*** Data below Section Begins ***
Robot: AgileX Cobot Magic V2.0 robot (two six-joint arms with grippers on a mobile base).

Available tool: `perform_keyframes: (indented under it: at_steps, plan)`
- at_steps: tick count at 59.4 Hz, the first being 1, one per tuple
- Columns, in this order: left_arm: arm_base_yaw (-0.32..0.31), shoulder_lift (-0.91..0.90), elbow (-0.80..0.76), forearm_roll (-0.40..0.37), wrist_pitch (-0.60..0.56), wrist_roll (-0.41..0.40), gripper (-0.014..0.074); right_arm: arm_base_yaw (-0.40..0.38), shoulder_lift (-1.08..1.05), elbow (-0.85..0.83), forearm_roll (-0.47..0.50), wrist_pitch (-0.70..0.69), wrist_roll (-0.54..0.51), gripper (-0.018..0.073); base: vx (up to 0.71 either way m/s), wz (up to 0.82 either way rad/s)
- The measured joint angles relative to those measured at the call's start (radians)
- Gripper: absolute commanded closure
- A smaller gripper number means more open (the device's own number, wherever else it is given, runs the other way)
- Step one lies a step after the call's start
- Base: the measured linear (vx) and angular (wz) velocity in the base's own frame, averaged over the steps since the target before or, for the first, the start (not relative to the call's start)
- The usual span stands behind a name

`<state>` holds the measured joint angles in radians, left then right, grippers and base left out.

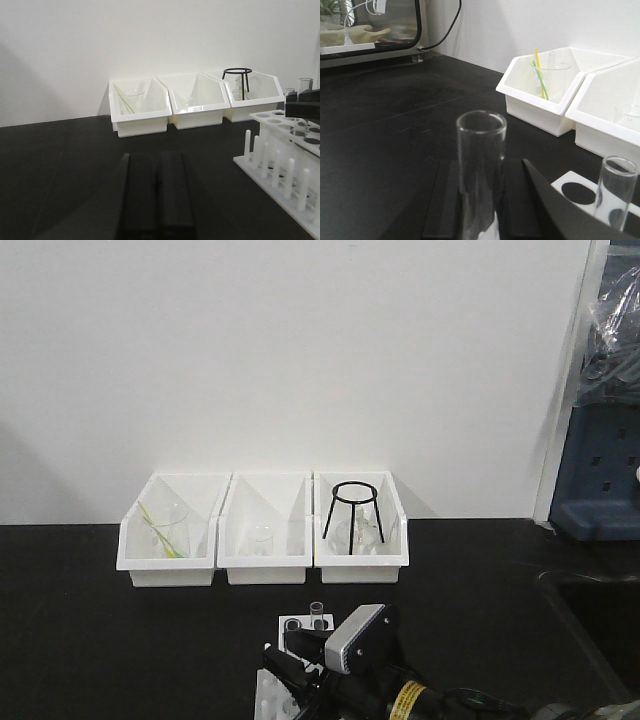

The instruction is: Flip and reinsert test tube from rack

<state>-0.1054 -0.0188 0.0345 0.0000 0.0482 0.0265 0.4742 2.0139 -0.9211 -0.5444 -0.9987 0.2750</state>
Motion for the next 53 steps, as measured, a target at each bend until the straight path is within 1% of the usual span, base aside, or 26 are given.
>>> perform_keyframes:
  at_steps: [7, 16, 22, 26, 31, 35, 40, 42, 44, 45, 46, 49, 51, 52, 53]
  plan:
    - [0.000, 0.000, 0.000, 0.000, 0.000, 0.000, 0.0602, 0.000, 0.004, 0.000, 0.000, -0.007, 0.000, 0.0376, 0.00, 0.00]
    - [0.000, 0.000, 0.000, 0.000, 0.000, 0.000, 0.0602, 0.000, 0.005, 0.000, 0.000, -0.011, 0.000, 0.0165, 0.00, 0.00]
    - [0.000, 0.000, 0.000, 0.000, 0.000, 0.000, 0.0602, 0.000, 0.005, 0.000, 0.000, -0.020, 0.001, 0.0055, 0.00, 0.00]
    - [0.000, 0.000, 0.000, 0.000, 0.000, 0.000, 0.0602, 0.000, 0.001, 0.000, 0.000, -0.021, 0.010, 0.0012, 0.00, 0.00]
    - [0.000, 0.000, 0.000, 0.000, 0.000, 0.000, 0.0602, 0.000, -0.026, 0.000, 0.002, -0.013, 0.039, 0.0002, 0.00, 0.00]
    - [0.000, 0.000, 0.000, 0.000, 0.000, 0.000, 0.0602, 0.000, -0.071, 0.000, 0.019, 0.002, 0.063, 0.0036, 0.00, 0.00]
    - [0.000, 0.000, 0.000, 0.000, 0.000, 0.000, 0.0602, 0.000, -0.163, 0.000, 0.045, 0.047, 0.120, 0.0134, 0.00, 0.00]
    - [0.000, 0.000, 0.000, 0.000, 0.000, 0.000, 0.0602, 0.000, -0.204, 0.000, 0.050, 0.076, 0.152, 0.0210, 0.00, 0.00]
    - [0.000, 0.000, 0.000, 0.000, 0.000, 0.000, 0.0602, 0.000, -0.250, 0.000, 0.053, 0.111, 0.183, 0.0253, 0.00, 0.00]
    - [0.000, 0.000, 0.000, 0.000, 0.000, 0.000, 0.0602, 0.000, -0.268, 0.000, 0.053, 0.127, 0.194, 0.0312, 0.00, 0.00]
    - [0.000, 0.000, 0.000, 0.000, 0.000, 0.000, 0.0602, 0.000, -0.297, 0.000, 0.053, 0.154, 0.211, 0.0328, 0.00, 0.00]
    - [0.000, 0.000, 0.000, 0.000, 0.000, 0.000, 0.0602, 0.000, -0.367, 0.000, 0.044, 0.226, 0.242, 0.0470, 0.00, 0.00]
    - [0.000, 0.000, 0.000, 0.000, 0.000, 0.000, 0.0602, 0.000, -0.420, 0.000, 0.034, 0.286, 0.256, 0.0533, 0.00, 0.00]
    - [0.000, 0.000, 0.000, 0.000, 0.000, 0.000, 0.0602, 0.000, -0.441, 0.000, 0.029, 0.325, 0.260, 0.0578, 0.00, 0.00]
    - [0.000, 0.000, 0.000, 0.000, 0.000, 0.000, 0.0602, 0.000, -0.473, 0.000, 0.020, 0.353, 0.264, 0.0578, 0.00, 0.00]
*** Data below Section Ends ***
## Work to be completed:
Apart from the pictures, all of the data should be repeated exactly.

## Response area:
Robot: AgileX Cobot Magic V2.0 robot (two six-joint arms with grippers on a mobile base).

Available tool: `perform_keyframes: (indented under it: at_steps, plan)`
- at_steps: tick count at 59.4 Hz, the first being 1, one per tuple
- Columns, in this order: left_arm: arm_base_yaw (-0.32..0.31), shoulder_lift (-0.91..0.90), elbow (-0.80..0.76), forearm_roll (-0.40..0.37), wrist_pitch (-0.60..0.56), wrist_roll (-0.41..0.40), gripper (-0.014..0.074); right_arm: arm_base_yaw (-0.40..0.38), shoulder_lift (-1.08..1.05), elbow (-0.85..0.83), forearm_roll (-0.47..0.50), wrist_pitch (-0.70..0.69), wrist_roll (-0.54..0.51), gripper (-0.018..0.073); base: vx (up to 0.71 either way m/s), wz (up to 0.82 either way rad/s)
- The measured joint angles relative to those measured at the call's start (radians)
- Gripper: absolute commanded closure
- A smaller gripper number means more open (the device's own number, wherever else it is given, runs the other way)
- Step one lies a step after the call's start
- Base: the measured linear (vx) and angular (wz) velocity in the base's own frame, averaged over the steps since the target before or, for the first, the start (not relative to the call's start)
- The usual span stands behind a name

`<state>` holds the measured joint angles in radians, left then right, grippers and base left out.


The instruction is: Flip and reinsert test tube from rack

<state>-0.1054 -0.0188 0.0345 0.0000 0.0482 0.0265 0.4742 2.0139 -0.9211 -0.5444 -0.9987 0.2750</state>
Motion for the next 53 steps, as measured, a target at each bend until the straight path is within 1% of the usual span, base aside, or 26 are given.
>>> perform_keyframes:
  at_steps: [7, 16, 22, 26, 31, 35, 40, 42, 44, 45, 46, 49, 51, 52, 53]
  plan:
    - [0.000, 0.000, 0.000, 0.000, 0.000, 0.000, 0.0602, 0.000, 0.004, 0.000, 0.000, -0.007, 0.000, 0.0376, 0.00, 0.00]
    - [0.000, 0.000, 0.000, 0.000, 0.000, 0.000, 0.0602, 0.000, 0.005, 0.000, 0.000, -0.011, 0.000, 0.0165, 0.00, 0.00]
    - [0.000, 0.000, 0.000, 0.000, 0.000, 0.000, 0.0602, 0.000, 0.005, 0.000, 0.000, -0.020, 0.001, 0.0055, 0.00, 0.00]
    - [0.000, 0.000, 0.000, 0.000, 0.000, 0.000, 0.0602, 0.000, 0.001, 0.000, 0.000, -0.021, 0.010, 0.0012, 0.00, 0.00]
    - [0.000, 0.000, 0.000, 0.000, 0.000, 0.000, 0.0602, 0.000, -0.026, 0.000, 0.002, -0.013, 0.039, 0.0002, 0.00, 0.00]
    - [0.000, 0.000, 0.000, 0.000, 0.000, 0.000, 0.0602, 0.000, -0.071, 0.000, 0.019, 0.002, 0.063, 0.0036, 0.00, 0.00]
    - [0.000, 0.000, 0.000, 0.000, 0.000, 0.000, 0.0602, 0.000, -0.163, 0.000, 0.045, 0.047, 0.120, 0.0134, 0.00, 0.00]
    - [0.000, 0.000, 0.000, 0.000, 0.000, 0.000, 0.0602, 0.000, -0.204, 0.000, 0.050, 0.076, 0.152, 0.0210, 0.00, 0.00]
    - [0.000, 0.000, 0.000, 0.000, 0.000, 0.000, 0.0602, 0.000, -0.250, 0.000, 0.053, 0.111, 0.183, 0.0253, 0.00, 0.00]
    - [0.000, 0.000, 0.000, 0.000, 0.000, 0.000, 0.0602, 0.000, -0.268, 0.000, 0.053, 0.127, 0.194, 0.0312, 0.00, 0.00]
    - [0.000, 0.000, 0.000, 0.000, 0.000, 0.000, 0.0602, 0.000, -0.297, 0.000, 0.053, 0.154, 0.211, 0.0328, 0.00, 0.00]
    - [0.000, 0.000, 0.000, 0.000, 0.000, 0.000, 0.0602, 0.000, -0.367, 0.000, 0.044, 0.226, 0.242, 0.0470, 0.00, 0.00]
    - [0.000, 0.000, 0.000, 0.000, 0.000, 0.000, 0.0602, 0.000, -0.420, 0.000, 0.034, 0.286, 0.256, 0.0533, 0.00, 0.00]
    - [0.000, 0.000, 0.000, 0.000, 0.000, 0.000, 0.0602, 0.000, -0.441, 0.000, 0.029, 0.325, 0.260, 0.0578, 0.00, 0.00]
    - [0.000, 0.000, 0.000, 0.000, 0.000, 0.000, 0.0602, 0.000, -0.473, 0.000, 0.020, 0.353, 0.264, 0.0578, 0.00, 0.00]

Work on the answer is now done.